PROBLEM DETAILS: Only the pictures are dropped. Restate each line below word for word.

AVAILABLE DATA:

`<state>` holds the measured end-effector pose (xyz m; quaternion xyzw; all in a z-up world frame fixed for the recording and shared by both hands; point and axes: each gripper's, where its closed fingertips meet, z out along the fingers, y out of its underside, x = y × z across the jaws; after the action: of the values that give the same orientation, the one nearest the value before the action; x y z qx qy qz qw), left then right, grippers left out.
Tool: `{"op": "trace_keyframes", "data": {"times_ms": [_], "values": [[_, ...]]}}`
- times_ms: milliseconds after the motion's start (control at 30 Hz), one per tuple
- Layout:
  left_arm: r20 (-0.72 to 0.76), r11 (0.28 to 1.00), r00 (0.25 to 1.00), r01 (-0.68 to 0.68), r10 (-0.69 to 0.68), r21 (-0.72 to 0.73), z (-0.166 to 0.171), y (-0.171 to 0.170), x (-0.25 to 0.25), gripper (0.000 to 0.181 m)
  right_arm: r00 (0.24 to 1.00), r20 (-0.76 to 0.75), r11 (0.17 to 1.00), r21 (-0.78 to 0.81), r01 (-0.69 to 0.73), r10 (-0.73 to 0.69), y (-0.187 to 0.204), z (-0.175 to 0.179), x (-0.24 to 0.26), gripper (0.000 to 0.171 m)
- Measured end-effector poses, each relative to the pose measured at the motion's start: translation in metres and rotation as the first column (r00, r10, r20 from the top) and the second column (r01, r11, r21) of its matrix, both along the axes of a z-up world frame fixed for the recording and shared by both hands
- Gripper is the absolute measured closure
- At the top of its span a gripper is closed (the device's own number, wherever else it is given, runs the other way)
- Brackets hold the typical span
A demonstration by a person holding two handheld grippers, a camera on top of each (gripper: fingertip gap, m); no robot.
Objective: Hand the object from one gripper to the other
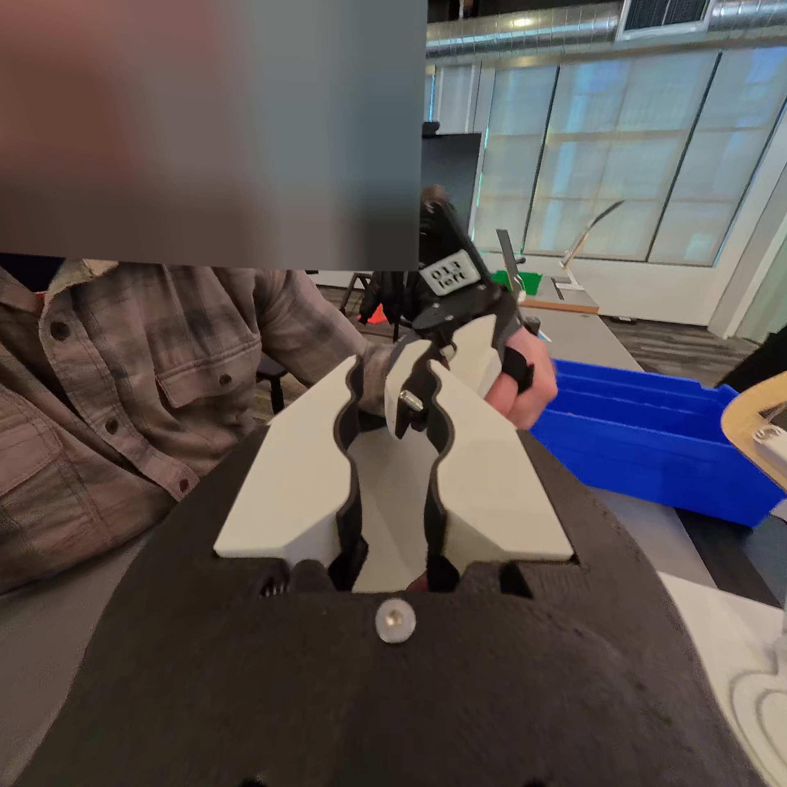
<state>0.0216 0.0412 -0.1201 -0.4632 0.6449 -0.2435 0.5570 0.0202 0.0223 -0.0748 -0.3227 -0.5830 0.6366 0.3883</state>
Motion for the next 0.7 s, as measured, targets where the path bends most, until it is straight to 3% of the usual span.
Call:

TASK SOLUTION:
`<state>` holds the measured end-effector pose (xyz m; quaternion xyzw; all in a z-up world frame fixed for the recording and shared by both hands; point and axes: each gripper's, where its closed fingertips meet, z out along the fingers, y out of its underside, x = y × z across the jaws; after the action: of the values that give the same orientation, the one nearest the value before the action; x y z qx qy qz qw), left then right, grippers left out.
Tool: `{"op": "trace_keyframes", "data": {"times_ms": [_], "values": [[_, ...]]}}`
- times_ms: milliseconds after the motion's start (control at 30 Hz), one per tuple
- Layout:
  left_arm: r20 (-0.72 to 0.76), r11 (0.28 to 1.00), r00 (0.25 to 1.00), r01 (-0.68 to 0.68), r10 (-0.69 to 0.68), r21 (-0.72 to 0.73), z (-0.166 to 0.171), y (-0.171 to 0.170), x (-0.25 to 0.25), gripper (0.000 to 0.181 m)
  right_arm: r00 (0.24 to 1.00), r20 (-0.76 to 0.75), r11 (0.17 to 1.00), r21 (-0.78 to 0.81), r01 (-0.69 to 0.73), r10 (-0.73 to 0.69), y (-0.187 to 0.204), z (-0.175 to 0.179), x (-0.24 to 0.26), gripper (0.000 to 0.171 m)
- Measured end-effector poses, each relative to the pose measured at the motion's start: translation in metres and rotation as the first column (r00, r10, r20 from the top) and the second column (r01, r11, r21) of its matrix, both along the axes of a z-up world frame fixed for the recording and shared by both hands
- Gripper is the absolute measured closure
- At the top of its span a gripper is closed (the device's own number, wherever else it is given, runs the other way)
- Brackets hold the typical span
A demonstration by a person holding two handheld grippers, a camera on top of each (gripper: fingertip gap, m); no robot.
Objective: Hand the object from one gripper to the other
<state>0.0216 0.0412 -0.1201 -0.4632 0.6449 -0.2435 0.5570 0.0202 0.0223 -0.0748 -0.3227 -0.5830 0.6366 0.3883</state>
Motion for the next 0.7 s, as measured, targets where the path bends most, until it is straight to 3% of the usual span.
Call:

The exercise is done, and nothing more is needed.